▸ TASK DIRECTIONS: Report the count of lines below in which the string "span" occurs; include nothing else.

▸ RECORDED DATA:
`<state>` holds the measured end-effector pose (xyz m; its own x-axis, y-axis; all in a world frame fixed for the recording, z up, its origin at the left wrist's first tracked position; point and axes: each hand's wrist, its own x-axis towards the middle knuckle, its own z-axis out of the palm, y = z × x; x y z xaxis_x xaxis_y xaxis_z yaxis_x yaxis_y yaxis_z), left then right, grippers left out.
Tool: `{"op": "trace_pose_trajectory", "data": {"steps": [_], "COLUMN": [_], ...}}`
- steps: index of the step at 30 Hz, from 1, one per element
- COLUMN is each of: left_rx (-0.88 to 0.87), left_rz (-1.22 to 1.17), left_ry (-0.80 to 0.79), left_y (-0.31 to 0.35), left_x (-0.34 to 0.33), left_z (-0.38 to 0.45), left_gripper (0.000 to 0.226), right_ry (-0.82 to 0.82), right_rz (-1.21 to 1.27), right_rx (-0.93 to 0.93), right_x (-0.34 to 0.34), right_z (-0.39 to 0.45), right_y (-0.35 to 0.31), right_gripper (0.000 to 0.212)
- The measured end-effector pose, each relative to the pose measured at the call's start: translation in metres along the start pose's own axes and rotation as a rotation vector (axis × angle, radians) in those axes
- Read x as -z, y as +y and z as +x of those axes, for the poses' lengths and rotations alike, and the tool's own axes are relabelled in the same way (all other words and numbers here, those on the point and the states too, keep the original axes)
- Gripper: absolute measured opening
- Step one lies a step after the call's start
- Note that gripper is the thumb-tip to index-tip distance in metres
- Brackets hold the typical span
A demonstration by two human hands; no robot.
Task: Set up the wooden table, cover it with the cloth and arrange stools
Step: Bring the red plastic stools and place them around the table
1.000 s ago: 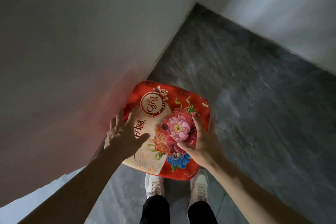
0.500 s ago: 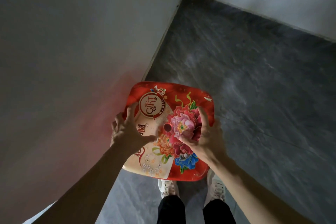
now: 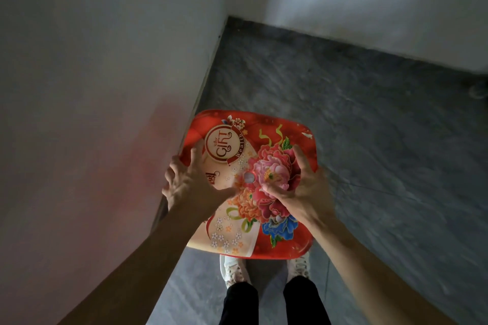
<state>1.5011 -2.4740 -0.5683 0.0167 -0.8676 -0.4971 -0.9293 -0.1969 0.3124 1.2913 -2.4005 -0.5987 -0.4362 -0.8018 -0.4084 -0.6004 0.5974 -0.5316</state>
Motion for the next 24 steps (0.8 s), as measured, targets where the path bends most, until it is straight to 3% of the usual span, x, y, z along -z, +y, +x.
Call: {"op": "trace_pose_trajectory", "data": {"steps": [11,24], "left_rx": [-0.251,-0.645], "left_rz": [-0.025,0.094], "left_ry": [0.044,0.050], "left_y": [0.154,0.370], "left_x": [0.090,0.123], "left_z": [-0.090,-0.223], "left_gripper": [0.129,0.126], "right_ry": [0.158,0.445], "right_rz": [0.094,0.271], "right_rx": [-0.078,-0.212], "right_x": [0.204,0.417], "right_z": [-0.059,-0.148], "right_y": [-0.019,0.065], "right_gripper": [0.112,0.116]}}
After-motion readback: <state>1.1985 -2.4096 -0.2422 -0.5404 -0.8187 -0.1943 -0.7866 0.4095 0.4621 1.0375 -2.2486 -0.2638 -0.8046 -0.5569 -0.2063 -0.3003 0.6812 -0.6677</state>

▸ EXERCISE ANSWER: 2